Published: 6/8/2021 10:24:27 AM

The Old Farmer’s Almanac, based in Dublin, has partnered with the Cornucopia Project to expand garden and culinary opportunities to students in New Hampshire. Cornucopia Project is a nonprofit headquartered in Peterborough that is focused on educating the next generation on sustainable gardening and healthy eating.

“Cornucopia is a natural partner for the Almanac with their focus on healthy living, self-sufficiency, and community,” said Sherin Pierce, Publisher, Old Farmer’s Almanac. “The Old Farmer’s Almanac is a name known throughout the country, but we are proud of our New Hampshire roots and are always looking for ways to support local. This is why we are so enthusiastic in working with Cornucopia and helping to enhance their already great work.”

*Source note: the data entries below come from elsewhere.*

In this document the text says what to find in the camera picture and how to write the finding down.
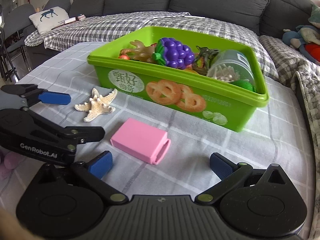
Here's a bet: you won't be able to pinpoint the pink plush toy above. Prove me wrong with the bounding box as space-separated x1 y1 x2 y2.
0 150 24 181

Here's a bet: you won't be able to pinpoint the white starfish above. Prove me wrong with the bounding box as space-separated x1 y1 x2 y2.
74 88 118 122

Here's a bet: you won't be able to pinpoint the pink rectangular box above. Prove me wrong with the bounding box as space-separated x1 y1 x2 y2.
110 118 171 165

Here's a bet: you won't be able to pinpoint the light checked sheet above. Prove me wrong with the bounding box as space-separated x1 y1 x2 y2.
0 42 316 205

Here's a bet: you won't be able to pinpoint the white deer print pillow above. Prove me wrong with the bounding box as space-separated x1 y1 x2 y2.
29 7 69 35

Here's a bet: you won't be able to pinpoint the grey folding chair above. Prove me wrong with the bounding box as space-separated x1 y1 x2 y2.
1 4 35 81

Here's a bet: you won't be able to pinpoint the grey plaid blanket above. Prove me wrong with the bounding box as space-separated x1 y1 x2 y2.
24 11 279 81

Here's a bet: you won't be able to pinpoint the green round lid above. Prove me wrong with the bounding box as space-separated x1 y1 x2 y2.
230 80 257 93

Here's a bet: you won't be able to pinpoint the green plastic cookie box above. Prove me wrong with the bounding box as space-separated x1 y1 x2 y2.
87 26 269 132

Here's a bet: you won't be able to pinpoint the clear cotton swab jar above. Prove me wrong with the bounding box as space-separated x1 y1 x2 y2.
206 49 255 85

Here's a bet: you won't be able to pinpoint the beige coral toy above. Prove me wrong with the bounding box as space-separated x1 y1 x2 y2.
118 40 157 63

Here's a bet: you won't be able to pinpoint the yellow toy piece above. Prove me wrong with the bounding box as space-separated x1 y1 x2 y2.
184 67 198 74

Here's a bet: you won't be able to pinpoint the dark green plastic toy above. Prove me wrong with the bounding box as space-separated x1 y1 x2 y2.
192 46 220 76

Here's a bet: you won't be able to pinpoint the grey patterned quilt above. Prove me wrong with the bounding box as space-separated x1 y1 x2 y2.
258 35 320 240

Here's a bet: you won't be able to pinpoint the purple toy grapes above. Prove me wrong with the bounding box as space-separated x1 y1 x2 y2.
152 37 195 70

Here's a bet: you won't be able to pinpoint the red stuffed toy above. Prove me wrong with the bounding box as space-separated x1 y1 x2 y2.
305 43 320 62

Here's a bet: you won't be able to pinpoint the blue stuffed toy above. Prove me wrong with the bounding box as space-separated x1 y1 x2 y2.
282 25 319 65

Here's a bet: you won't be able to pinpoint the dark grey sofa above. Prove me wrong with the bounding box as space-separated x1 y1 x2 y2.
43 0 318 40

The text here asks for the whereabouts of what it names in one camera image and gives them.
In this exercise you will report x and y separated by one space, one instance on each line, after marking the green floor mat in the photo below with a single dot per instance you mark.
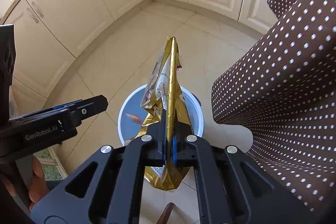
51 165

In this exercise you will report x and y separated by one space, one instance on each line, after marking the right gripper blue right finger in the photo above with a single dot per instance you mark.
181 153

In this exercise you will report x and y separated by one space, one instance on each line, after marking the gold foil snack bag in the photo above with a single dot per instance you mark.
163 92

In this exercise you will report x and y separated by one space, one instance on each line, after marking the brown polka dot tablecloth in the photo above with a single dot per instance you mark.
283 91

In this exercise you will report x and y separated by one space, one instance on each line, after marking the brown wooden chair leg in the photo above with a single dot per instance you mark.
164 217

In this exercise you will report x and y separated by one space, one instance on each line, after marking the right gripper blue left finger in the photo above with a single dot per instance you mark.
157 146

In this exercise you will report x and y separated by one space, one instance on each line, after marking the person's left hand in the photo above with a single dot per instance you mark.
36 187

The partnership includes a financial contribution by the Almanac to Cornucopia coupled with a gift of several Old Farmer’s Almanac titles and products. Many of the publications – which include the Field to Fork Cookbook, 2021 Garden Guide, The Old Farmer’s Almanac for Kids Vol. 8, and Vegetable Gardener’s Handbook – have been provided to the organization’s students in their farming and culinary programs. Cornucopia serves kids from pre-school through high school with the majority of their programs operated in the Monadnock region.

Other donated products will be auctioned off during Cornucopia’s fall fundraising event, Harvest Hoedown, an online fundraiser featuring local food producers and businesses.

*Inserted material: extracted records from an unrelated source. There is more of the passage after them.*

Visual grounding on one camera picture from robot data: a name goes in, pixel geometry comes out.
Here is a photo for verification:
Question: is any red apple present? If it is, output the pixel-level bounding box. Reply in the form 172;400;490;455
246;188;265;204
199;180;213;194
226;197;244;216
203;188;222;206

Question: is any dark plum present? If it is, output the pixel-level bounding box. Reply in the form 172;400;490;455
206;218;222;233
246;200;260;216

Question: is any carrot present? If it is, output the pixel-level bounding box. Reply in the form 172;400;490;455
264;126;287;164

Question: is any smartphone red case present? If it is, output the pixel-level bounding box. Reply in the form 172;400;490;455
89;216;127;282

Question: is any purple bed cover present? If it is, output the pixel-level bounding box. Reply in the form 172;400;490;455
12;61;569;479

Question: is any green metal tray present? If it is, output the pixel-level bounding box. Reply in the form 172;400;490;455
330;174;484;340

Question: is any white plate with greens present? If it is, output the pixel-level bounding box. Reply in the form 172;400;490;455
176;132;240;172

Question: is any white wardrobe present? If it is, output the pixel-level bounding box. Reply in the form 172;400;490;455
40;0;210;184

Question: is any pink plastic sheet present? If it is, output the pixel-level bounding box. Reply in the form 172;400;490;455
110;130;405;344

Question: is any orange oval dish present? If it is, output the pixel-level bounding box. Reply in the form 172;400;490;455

The Almanac’s financial support will help the organization’s student programs, which are held at school gardens (mostly throughout the ConVal school district) or at Cornucopia’s two-acre educational farm in Peterborough. At these locations, produce is grown to support the organization’s food and culinary programs, including their latest – Cool Chefs at Home, a kids meal kit highlighting locally-produced foods.

The two entities are also working together on enhanced educational opportunities, including a possible Growing Well workshop featuring Almanac Editor Janice Stillman. Growing Well workshops are an opportunity for community members to learn from experts on a variety of topics related to gardening.

“We’re always looking for ways to deepen our connection to the community and even though the Almanac is a national brand, we think of it as local,” said Lauren Judd, Executive Director of Cornucopia Project. “It is important to us that our partners share our values so this is why our connection with the Almanac is perfect. This partnership represents new opportunities for us.”

While it may not be able to boast quite the longevity of the Almanac, Cornucopia was founded in 2005 by Kin Schilling, who led the organization through 2014. Cornucopia Project’s mission is to plant seeds for a lifetime of healthy eating through garden, kitchen, and farm education.

“As more people have taken up “back to basics” hobbies, like gardening, baking, or cooking, we’ve certainly seen an increase in those seeking out beginner tips on these subjects and more,” said Pierce. “There is a shift happening and not just because of the events of the last year. People are recognizing more and more the importance of fresh, locally grown, nutritious foods and the need to educate our children about the role this plays in health and overall wellness. Cornucopia Project helps to fill this essential need.”